CMS chief wants to take schools from good to great

New Charlotte-Mecklenburg Schools superintendent Heath Morrison spoke to a combination of parents, educators and local politicians last weekend in Ballantyne, setting the stage for how he wants to improve the district in the coming years.

“I promise you we are far from great,” Morrison said Saturday in Ballantyne in regard to a school system that’s still working to bring up grades and graduation rates while bringing down drop out numbers and suspensions.

“Are we going to settle to just continue to be pretty darn good?” Morrison asked. “I wanna be great.”

And being great for Morrison means improving on a lot of things the system has been working on – like fixing the achievement gap: “we’ve got kids who start in our schools behind and they end in our schools behind;” and retaining the best staff and educators: “we have to identify our stars … and then we don’t want to lose them,” he said, adding that the system is losing its best employees due to issues like poor working conditions, poor leadership and restrictive policies.

As for the district’s graduation rate, Morrison doesn’t understand why CMS isn’t shooting for the top. The current graduation rate is around 75 percent, but the district has set a target of 90 percent.

“Can we be a great school district if one out of every four of our students aren’t graduating?” Morrison asked of the current rate, adding that CMS needs to target a 100 percent graduation rate and forget about only going for 90 percent regardless of if people say that’s unattainable.

Morrison wants to push for more technology – and teachers who know how to use it – in the classrooms. “If we’re behind the curve, then we’re underserving our students,” he said.

Morrison himself brought up the controversial topic of breaking CMS into three smaller districts – a mission taken up by some recently in the county, more so in south and north Mecklenburg than the inner city. And he countered another local concern – the amount of money spent in inner-city schools compared to what’s spent at many of south Charlotte’s schools – by suggesting that people should be more focused on the higher graduation rates and success of south Charlotte students than worrying about a “fair” distribution of per-student spending at CMS schools.
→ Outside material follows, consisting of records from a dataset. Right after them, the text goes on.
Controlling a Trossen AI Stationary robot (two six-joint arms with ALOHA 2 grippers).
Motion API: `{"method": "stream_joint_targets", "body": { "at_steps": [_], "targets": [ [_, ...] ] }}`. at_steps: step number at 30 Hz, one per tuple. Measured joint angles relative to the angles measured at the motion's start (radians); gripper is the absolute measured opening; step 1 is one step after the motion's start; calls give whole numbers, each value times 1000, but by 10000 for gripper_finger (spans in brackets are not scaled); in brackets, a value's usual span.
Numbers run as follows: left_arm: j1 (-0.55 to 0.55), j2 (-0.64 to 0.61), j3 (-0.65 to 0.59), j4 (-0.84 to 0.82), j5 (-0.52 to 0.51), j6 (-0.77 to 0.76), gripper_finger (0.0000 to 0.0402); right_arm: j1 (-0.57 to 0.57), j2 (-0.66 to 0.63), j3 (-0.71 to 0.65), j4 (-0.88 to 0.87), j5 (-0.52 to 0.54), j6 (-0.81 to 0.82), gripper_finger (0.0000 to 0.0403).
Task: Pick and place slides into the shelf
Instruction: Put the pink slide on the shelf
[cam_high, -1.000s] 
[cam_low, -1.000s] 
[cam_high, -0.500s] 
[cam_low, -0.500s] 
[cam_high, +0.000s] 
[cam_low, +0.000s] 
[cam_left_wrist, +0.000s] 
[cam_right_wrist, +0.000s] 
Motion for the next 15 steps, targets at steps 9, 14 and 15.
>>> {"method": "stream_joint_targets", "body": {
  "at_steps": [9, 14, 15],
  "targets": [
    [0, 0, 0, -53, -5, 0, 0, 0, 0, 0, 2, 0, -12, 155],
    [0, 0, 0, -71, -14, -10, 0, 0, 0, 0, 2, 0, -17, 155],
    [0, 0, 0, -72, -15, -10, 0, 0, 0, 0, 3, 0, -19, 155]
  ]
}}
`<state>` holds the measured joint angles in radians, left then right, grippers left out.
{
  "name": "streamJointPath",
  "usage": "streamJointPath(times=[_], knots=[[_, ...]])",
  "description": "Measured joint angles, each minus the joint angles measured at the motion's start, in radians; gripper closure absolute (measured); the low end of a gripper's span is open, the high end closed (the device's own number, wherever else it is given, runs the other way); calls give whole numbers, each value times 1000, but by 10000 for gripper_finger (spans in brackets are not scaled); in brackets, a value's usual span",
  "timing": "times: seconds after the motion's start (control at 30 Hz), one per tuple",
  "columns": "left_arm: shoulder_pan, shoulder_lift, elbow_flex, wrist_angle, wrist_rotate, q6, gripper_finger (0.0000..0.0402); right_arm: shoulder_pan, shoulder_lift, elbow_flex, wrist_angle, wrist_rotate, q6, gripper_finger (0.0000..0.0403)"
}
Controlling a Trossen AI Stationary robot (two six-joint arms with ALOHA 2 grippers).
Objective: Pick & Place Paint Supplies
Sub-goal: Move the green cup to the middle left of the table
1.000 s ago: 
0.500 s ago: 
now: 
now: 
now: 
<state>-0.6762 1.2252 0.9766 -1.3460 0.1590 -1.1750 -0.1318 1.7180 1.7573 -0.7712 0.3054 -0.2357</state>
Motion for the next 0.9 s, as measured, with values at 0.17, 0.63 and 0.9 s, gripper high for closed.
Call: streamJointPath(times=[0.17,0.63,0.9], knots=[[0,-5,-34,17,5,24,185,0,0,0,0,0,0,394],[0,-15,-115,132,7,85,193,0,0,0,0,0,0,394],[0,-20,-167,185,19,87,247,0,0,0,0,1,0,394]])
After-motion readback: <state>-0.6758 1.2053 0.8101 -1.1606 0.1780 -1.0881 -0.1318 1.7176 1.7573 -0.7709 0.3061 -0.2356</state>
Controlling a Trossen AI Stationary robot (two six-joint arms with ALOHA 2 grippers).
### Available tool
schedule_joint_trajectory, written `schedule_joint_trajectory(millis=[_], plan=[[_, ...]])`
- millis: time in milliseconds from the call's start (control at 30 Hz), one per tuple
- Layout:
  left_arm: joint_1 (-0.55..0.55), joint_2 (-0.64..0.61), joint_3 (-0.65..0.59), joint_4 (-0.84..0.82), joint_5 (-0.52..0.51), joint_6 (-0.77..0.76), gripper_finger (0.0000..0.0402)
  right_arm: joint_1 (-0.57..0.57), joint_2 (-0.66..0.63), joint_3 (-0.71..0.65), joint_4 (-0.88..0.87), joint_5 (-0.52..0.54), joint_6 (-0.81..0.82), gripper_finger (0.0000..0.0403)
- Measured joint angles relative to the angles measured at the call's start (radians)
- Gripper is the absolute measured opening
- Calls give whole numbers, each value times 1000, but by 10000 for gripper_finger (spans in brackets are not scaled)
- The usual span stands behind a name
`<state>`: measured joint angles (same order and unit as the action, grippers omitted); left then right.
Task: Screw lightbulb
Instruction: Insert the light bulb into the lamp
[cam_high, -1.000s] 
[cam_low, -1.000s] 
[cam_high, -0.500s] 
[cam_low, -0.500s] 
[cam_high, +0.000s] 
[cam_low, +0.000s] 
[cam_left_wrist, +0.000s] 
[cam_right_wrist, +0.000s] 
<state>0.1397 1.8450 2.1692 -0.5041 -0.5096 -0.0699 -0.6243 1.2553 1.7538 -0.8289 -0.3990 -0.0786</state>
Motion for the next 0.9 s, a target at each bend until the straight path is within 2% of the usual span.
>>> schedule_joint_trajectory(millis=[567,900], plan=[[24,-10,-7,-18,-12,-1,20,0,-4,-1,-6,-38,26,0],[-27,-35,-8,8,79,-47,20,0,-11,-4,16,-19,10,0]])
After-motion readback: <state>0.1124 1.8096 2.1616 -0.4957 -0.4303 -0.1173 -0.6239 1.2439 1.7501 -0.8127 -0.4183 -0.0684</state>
“We’ve got to look at input and output,” Morrison said. “What does each (student) need to leave well? It won’t be equal, but it will be equitable.”

Another issue Morrison brought up in regard to per-student spending is that he and the district have little control over some of the money they spend. Some federal dollars have to be spent on certain schools or certain projects, inflating the per-pupil spending at those schools, Morrison said. But, he said he does want the system to be more accountable for the discretionary money it does have control over.

One way to help schools get more without spending more cash, Morrison mentioned, is partnerships with area businesses. He recently met with members of the Charlotte Chamber of Commerce, and said he’d like to see increased relationships with schools and their local businesses for programs and events.

Morrison most recently served as the superintendent of the Washoe County School District in Nevada, with nearly 65,000 students. Under his leadership, the district graduation rate increased from 56 to 70 percent, with gains for all schools and all groups of students. He also has worked to narrow the achievement gap through rising test scores and higher student enrollment in more rigorous courses, according to CMS.

He was named superintendent of the year in 2011 by the Nevada Association of School Superintendents and the Nevada Association of School Boards.

Morrison said his goal is for this to be his last superintendent job, and he plans on putting down “deep roots” in Charlotte. That’s reassuring news for some who have watched superintendents come and go over the past few years at CMS. Though some things will change for the district, Morrison is careful to point out he’s not driven by a reform agenda, and he doesn’t want to be considered “a reformer.”

“I rather be considered as someone who is deeply passionate about public education.”